Screening for coeliac disease in rural Australia

Anti-tissue transglutaminase (anti-tTG) antibody assays were used to screen people in the rural Western Australian community of Busselton for coeliac disease.  The study had the dual aim of, determining the prevalence of coeliac disease in the community: and whether the anti-tTG assay is appropriate for population screening for coeliac disease. 

Samples for this study were analysed retrospectively from those taken in 1994-1995 from 3011 subjects in the Busselton Health Study follow-up. Assays for IgA and IgG anti-tTG antibodies were performed, and positive or equivocal samples were retested with a different commercial anti-tTG assay. Where the subjects from the Busselton Health Study were still able to be contacted, those with one or more positive assay results were interviewed, had serum collected for repeat anti-tTG assays and for HLA-DQ2 and HLA-DQ8 haplotyping and, if appropriate, gastroscopy and duodenal biopsy were performed. In unavailable subjects, HLA-DQ2 and -DQ8 haplotyping was performed on stored sera. Total serum IgA levels were assessed in subjects with initially negative assay results.

In 47 of 3011 serum samples (1.56%), at least one anti-tTG assay gave positive results: 31 of the subjects who provided these sera were available for further testing, and 21 of these subjects underwent a gastroscopy. Seventeen subjects (0.56%) were diagnosed with definite coeliac disease.

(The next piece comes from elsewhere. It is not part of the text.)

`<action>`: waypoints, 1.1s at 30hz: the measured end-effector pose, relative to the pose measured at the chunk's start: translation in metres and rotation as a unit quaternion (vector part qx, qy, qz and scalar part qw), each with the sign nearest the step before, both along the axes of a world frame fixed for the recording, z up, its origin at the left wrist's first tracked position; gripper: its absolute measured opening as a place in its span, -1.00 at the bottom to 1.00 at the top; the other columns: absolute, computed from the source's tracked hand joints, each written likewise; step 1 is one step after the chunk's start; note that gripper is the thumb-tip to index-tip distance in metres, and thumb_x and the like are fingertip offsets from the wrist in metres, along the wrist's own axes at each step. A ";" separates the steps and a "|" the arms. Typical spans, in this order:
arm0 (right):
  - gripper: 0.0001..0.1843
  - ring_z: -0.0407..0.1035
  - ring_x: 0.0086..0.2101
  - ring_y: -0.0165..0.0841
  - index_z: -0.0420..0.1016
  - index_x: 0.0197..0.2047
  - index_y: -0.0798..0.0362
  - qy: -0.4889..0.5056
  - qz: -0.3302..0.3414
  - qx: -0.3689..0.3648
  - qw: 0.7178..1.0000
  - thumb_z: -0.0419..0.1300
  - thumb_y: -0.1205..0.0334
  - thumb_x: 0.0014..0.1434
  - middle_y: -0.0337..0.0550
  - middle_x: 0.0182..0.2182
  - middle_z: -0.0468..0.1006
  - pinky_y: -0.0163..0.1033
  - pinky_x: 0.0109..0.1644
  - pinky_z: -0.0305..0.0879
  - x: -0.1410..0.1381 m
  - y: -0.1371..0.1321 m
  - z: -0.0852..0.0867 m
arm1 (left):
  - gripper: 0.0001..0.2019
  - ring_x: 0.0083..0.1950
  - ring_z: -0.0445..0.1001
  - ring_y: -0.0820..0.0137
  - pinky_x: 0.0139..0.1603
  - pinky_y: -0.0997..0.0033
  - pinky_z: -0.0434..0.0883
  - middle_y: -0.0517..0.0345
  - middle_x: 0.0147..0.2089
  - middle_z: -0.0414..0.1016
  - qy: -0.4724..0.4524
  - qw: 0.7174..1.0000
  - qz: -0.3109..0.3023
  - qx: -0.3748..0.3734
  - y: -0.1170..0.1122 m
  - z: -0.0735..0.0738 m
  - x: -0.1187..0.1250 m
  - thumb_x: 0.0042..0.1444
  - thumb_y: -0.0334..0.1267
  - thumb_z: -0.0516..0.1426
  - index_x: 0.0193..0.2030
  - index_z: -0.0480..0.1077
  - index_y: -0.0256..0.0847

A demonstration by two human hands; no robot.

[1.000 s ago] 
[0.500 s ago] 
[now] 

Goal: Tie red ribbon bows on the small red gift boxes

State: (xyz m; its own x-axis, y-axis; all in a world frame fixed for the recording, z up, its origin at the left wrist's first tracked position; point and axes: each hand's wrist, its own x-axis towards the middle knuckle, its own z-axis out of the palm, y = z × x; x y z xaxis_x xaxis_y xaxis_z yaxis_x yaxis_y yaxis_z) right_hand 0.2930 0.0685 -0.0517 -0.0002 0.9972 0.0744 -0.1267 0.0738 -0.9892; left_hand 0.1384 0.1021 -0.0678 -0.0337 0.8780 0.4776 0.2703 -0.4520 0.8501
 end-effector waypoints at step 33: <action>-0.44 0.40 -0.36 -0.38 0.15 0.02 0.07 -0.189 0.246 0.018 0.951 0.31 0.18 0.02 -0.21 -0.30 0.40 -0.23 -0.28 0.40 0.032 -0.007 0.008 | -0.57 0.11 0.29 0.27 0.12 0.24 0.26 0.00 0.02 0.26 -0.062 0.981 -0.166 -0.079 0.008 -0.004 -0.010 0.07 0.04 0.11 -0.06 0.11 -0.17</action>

In 12 subjects, coeliac disease status was considered equivocal, with one or more positive anti-tTG assay results and an HLA haplotype consistent with coeliac disease. If these subjects were regarded as having coeliac disease, the prevalence of CD would be 0.96%.

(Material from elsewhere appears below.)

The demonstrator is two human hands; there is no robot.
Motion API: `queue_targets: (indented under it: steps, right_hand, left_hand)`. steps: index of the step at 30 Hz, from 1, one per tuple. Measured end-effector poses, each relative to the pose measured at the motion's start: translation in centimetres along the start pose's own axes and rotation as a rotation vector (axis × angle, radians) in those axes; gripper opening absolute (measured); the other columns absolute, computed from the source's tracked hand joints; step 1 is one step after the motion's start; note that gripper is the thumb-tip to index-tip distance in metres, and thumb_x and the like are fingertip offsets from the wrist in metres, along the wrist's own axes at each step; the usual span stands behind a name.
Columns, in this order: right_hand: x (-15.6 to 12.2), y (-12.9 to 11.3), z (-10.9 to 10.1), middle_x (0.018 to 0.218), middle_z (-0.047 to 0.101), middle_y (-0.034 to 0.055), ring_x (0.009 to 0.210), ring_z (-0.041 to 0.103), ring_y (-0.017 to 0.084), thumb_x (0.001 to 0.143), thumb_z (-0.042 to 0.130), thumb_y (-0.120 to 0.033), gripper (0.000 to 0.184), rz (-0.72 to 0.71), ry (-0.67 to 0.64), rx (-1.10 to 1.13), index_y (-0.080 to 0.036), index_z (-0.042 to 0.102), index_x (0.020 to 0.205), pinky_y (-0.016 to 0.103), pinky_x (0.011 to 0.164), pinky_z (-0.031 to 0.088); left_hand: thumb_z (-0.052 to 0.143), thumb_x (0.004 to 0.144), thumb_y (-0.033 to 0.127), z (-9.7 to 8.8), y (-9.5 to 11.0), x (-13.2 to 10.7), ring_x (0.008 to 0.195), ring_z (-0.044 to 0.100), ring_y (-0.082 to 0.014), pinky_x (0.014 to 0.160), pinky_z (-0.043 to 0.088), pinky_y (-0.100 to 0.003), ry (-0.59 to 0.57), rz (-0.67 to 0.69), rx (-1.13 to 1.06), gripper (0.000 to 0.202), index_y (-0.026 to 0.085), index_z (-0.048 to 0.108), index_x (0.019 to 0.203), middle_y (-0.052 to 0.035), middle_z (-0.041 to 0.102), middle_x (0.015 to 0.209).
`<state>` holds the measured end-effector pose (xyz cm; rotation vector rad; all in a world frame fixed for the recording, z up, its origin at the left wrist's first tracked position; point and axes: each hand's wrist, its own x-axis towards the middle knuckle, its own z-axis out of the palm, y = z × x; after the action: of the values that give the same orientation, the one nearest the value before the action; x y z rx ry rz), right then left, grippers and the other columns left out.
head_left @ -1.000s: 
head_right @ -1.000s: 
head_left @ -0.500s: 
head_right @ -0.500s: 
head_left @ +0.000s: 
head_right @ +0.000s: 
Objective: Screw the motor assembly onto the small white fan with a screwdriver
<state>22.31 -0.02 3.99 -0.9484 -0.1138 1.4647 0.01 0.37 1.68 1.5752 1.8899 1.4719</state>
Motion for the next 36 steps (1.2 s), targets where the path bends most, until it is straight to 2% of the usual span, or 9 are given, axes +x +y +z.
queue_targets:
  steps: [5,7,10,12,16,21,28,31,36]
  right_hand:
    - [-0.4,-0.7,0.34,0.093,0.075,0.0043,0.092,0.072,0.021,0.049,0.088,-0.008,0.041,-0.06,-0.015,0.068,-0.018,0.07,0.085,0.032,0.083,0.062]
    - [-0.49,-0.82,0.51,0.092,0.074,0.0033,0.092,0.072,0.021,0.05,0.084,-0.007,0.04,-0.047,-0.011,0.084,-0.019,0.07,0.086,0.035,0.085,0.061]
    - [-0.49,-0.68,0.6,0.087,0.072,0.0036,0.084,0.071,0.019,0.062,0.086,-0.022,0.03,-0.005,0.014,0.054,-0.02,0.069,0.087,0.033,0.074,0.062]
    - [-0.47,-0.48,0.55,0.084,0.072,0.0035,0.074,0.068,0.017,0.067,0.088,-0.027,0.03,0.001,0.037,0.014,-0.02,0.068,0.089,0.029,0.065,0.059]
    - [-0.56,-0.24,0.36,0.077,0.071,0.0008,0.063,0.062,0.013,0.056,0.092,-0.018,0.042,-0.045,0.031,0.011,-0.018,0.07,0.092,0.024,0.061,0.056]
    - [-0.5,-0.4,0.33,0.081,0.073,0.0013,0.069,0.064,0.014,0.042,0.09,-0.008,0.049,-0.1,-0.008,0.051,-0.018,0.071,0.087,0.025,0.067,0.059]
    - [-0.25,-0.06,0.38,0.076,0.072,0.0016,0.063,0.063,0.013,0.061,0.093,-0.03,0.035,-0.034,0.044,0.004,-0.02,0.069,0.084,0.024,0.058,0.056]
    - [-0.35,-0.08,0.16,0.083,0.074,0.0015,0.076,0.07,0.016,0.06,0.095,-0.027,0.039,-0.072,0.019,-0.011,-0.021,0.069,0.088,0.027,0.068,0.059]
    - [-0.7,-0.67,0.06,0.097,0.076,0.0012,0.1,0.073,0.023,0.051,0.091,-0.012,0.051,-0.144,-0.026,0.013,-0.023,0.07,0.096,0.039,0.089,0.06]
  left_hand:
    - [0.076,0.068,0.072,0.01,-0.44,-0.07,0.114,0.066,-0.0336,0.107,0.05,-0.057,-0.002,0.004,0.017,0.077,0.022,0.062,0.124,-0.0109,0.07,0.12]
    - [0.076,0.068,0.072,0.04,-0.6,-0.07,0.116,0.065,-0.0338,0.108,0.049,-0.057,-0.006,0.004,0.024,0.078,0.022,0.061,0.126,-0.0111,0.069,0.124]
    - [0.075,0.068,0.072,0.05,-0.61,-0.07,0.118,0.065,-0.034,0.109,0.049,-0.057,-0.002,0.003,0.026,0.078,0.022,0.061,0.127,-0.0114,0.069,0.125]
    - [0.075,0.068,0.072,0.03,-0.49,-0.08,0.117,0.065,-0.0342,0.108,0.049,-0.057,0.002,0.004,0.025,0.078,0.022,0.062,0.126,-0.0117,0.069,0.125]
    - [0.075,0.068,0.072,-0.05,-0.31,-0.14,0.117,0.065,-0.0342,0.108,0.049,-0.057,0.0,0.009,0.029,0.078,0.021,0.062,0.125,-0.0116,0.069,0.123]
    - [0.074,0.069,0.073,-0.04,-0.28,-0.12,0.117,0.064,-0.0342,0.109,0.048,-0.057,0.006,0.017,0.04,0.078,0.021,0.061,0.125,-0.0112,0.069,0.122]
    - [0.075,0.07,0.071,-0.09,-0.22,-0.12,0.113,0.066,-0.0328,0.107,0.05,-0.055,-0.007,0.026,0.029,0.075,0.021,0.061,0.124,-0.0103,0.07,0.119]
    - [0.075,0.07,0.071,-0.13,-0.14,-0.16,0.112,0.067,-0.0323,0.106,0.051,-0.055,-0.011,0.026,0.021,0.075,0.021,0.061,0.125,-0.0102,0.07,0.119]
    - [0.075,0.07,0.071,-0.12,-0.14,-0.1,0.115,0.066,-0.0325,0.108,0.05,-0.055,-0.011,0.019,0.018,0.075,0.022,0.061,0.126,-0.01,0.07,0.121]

The prevalence of coeliac disease in the rural population screened is at least 0.56% and may be closer to 1%. The use of a single anti-tTG assay for coeliac disease screening produced many discrepancies.  However, the use of different assays may improve the reliability and decrease the need for confirmatory gastroscopy and duodenal biopsy.

Reference: Chin et al. 2009 Medical Journal of Australia. Vol 190(8) pp 429-32.